The Republican-led House Higher Education Budget Committee voted Wednesday to apply a 2.5% reduction to operating grants at the research-focused University of Kansas, Kansas State University and Wichita State University. An equivalent reduction wasn’t applied to other universities under the wings of the Kansas Board of Regents: Emporia State University, Fort Hays State University and Pittsburg State University.
The committee’s plan withheld $12 million — $2 million for each university — to incentivize removal from the curriculum of material associated with critical race theory and diversity, equity and inclusion. The universities could get access to that cash by convincing the State Finance Council, which includes the governor as well as House and Senate leadership, that CRT and DEI were no longer featured in most required courses.
The committee voted to reduce need-based student financial aid by $2.3 million, but inserted $5.5 million into the budget for Blueprint for Literacy. It’s a statewide program created in 2024 by the Legislature to train current teachers and college students preparing to become teachers in the art of improving K-12 student reading skills. The program has fallen out of favor among some Republicans.
Shawnee Rep. Adam Turk, the Republican chairman of the higher education committee, said partial funding for Blueprint for Literacy was an attempt to find middle ground between GOP lawmakers who wanted to kill the initiative and GOP legislators who believed it had merit.

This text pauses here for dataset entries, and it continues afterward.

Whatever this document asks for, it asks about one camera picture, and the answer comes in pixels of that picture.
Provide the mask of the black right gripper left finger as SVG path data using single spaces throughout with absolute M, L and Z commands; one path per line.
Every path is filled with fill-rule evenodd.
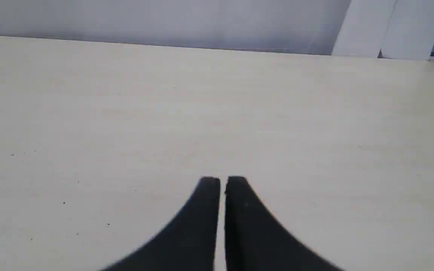
M 219 218 L 220 180 L 202 177 L 161 231 L 107 271 L 212 271 Z

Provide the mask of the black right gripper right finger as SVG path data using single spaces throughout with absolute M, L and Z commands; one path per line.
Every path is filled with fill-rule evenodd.
M 297 240 L 266 208 L 245 177 L 225 189 L 225 257 L 228 271 L 338 271 Z

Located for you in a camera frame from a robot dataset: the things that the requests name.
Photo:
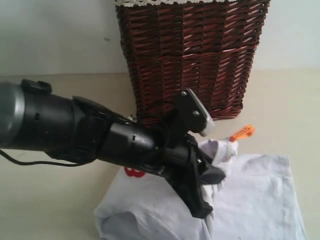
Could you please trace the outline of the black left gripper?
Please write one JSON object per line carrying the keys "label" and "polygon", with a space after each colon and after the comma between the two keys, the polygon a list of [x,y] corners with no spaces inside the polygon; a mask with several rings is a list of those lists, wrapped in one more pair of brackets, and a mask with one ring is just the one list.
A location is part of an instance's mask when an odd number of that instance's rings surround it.
{"label": "black left gripper", "polygon": [[224,171],[212,163],[213,158],[188,134],[175,147],[167,147],[141,163],[139,169],[164,178],[192,217],[205,219],[213,208],[204,200],[200,186],[218,185],[226,178]]}

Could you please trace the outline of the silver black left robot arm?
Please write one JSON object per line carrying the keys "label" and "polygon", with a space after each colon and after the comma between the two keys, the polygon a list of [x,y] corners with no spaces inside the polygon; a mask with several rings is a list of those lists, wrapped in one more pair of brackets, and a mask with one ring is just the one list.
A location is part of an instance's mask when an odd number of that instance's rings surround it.
{"label": "silver black left robot arm", "polygon": [[196,94],[183,89],[173,109],[152,126],[132,121],[89,99],[52,93],[43,81],[0,84],[0,154],[6,149],[46,153],[50,165],[78,167],[95,160],[164,178],[195,218],[213,208],[201,186],[225,173],[212,165],[194,134],[207,136],[214,121]]}

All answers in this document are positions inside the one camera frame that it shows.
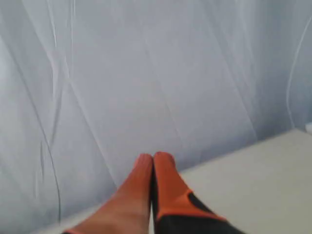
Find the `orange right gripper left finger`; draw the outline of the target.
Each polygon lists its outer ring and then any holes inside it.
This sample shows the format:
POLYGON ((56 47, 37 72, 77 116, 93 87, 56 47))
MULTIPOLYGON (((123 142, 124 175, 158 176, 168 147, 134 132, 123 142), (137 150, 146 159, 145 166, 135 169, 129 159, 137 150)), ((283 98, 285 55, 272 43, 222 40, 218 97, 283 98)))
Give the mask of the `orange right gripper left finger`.
POLYGON ((65 234, 147 234, 153 159, 141 154, 118 190, 93 215, 65 234))

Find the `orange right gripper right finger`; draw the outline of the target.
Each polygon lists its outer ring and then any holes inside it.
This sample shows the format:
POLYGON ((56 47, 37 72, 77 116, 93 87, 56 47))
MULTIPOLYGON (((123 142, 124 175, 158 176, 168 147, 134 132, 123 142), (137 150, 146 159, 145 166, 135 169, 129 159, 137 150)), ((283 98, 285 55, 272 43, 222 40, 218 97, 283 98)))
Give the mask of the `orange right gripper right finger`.
POLYGON ((178 173, 171 154, 154 154, 152 181, 155 234, 243 233, 196 197, 178 173))

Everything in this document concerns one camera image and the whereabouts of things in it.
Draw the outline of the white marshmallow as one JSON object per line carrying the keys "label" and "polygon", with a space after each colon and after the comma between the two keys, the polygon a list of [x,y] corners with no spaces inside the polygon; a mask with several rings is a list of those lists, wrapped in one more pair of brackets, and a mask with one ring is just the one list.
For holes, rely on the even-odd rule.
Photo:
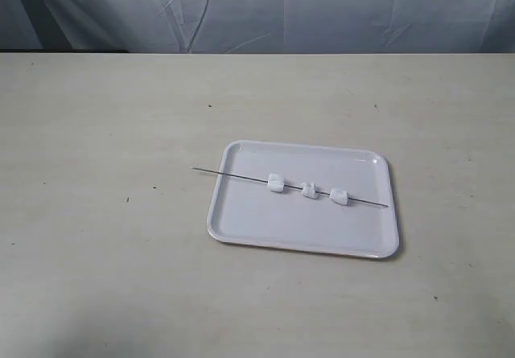
{"label": "white marshmallow", "polygon": [[301,194],[304,197],[315,200],[318,198],[316,186],[314,183],[302,183]]}
{"label": "white marshmallow", "polygon": [[272,192],[282,193],[285,188],[285,180],[281,175],[270,173],[266,186]]}
{"label": "white marshmallow", "polygon": [[336,204],[346,206],[348,204],[348,193],[345,190],[333,188],[329,192],[329,199]]}

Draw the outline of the thin metal skewer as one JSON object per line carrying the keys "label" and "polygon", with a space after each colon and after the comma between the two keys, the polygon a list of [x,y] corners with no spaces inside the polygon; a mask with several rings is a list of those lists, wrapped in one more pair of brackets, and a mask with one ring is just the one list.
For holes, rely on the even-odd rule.
{"label": "thin metal skewer", "polygon": [[[213,170],[204,169],[204,168],[200,168],[200,167],[193,167],[192,170],[200,171],[200,172],[208,173],[208,174],[213,174],[213,175],[219,175],[219,176],[234,178],[234,179],[240,179],[240,180],[249,181],[249,182],[252,182],[252,183],[261,183],[261,184],[264,184],[265,186],[266,186],[266,182],[267,182],[267,179],[268,179],[268,178],[267,179],[259,179],[259,178],[255,178],[255,177],[250,177],[250,176],[246,176],[246,175],[237,175],[237,174],[234,174],[234,173],[228,173],[228,172],[223,172],[223,171],[213,171]],[[302,183],[299,186],[297,186],[297,185],[294,185],[294,184],[287,183],[285,178],[284,178],[284,180],[285,180],[285,188],[284,188],[284,191],[282,193],[284,193],[286,191],[286,189],[294,190],[294,191],[299,191],[301,193],[301,184]],[[325,196],[325,197],[329,198],[329,192],[330,191],[322,191],[322,190],[318,189],[317,187],[316,187],[316,190],[317,190],[318,198],[320,196]],[[365,205],[373,206],[373,207],[376,207],[376,208],[388,208],[389,207],[388,204],[382,204],[382,203],[375,202],[375,201],[363,200],[363,199],[358,199],[356,197],[351,197],[350,194],[348,193],[348,204],[346,206],[348,206],[348,205],[350,205],[352,203],[365,204]]]}

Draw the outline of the white plastic tray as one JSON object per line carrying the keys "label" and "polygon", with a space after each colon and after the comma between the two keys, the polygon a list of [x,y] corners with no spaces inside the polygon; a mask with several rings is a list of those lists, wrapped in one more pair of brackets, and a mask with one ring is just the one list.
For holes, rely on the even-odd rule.
{"label": "white plastic tray", "polygon": [[223,153],[220,171],[289,184],[338,188],[351,197],[388,204],[340,206],[325,196],[273,193],[264,184],[218,176],[208,211],[216,240],[257,247],[384,259],[398,251],[400,236],[389,164],[370,150],[240,140]]}

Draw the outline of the blue-grey backdrop curtain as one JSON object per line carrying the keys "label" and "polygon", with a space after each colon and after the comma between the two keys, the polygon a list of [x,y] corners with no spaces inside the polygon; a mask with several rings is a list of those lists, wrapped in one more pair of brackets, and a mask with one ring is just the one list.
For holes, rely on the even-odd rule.
{"label": "blue-grey backdrop curtain", "polygon": [[2,50],[503,53],[514,0],[1,0]]}

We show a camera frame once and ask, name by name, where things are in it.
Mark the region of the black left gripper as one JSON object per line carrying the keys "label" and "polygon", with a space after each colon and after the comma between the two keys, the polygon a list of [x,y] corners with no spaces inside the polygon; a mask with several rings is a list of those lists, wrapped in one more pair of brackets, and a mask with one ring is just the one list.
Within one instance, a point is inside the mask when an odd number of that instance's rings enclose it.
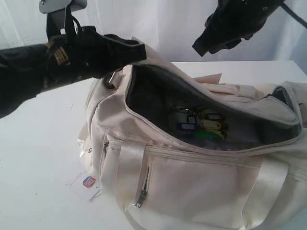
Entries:
{"label": "black left gripper", "polygon": [[65,35],[47,43],[43,88],[55,89],[89,78],[110,78],[113,72],[147,59],[145,44],[115,34],[100,35],[94,26],[78,29],[73,43]]}

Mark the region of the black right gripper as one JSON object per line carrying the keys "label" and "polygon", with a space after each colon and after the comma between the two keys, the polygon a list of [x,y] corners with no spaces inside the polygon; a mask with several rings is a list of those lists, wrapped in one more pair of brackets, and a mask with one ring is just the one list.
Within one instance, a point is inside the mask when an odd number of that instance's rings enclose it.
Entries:
{"label": "black right gripper", "polygon": [[258,32],[282,0],[219,0],[205,30],[192,47],[202,57],[232,49]]}

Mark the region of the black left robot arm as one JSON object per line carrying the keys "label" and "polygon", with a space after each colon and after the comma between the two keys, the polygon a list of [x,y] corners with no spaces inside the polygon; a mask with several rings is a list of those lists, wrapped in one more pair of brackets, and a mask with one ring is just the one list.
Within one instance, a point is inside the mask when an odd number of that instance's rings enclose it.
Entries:
{"label": "black left robot arm", "polygon": [[1,50],[0,116],[10,115],[42,92],[100,79],[145,59],[144,43],[100,35],[93,26],[82,27],[71,41],[60,35],[48,44]]}

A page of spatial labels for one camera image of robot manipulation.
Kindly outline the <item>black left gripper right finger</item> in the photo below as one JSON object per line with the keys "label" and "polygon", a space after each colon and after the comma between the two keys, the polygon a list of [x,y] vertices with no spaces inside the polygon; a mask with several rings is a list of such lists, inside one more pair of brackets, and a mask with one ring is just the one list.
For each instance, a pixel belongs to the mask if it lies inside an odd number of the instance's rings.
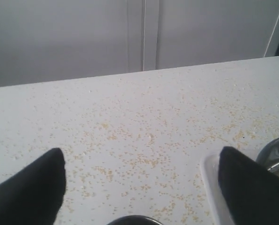
{"label": "black left gripper right finger", "polygon": [[219,155],[218,183],[236,225],[279,225],[279,177],[234,147]]}

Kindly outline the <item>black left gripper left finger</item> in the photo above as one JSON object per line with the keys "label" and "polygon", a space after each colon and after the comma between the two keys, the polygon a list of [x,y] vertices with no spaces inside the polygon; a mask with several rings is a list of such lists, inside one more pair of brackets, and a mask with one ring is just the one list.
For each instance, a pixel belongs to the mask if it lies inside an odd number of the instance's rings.
{"label": "black left gripper left finger", "polygon": [[65,159],[53,148],[0,184],[0,225],[52,225],[66,192]]}

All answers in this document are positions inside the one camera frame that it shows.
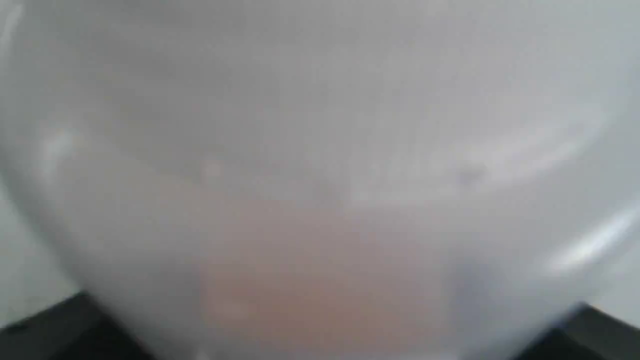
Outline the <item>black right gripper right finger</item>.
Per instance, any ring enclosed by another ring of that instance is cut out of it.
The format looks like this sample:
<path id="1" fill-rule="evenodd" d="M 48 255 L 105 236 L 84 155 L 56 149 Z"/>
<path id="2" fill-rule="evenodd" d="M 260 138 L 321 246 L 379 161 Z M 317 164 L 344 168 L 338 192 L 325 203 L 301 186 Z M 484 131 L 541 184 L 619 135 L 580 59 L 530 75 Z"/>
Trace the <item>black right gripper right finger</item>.
<path id="1" fill-rule="evenodd" d="M 582 304 L 544 326 L 512 360 L 638 360 L 640 331 L 615 316 Z"/>

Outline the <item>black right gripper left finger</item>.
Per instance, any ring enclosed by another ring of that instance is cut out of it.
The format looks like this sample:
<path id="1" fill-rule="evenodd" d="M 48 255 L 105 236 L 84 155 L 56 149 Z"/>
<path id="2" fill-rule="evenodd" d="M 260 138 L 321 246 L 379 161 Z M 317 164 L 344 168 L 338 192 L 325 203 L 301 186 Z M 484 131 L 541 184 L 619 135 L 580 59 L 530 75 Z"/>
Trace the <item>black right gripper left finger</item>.
<path id="1" fill-rule="evenodd" d="M 2 360 L 153 360 L 84 292 L 1 328 Z"/>

“This was a compromise,” Turk said. “There’s still work to be done.”
A gut punch
Among nine members of the House committee, Democrats expressed alarm with Turk’s budget outline while Republicans offered gratitude for the plan presented by the chairman.
“I appreciate you taking the time to bite the bullet,” said Rep. Paul Waggoner, R-Hutchinson.
“What is the goal here? Is it just to cut money? Is that it?” said Democratic Rep. Mike Amyx of Lawrence.
Rep. Brett Fairchild, R-St. John, said he didn’t believe legislators responsible for shrinking the proposed higher education budget were driven by animus. Fairchild said the state was relying on budget reserves to cover large deficits that were unsustainable. He said House Speaker Dan Hawkins, a Wichita Republican, established a goal of reducing overall state expenditures by $200 million during this legislative session.
“Maybe the Democratic side doesn’t view that as being realistic,” Fairchild said. “I don’t think necessarily we’re cutting spending just for the sake of cutting it.”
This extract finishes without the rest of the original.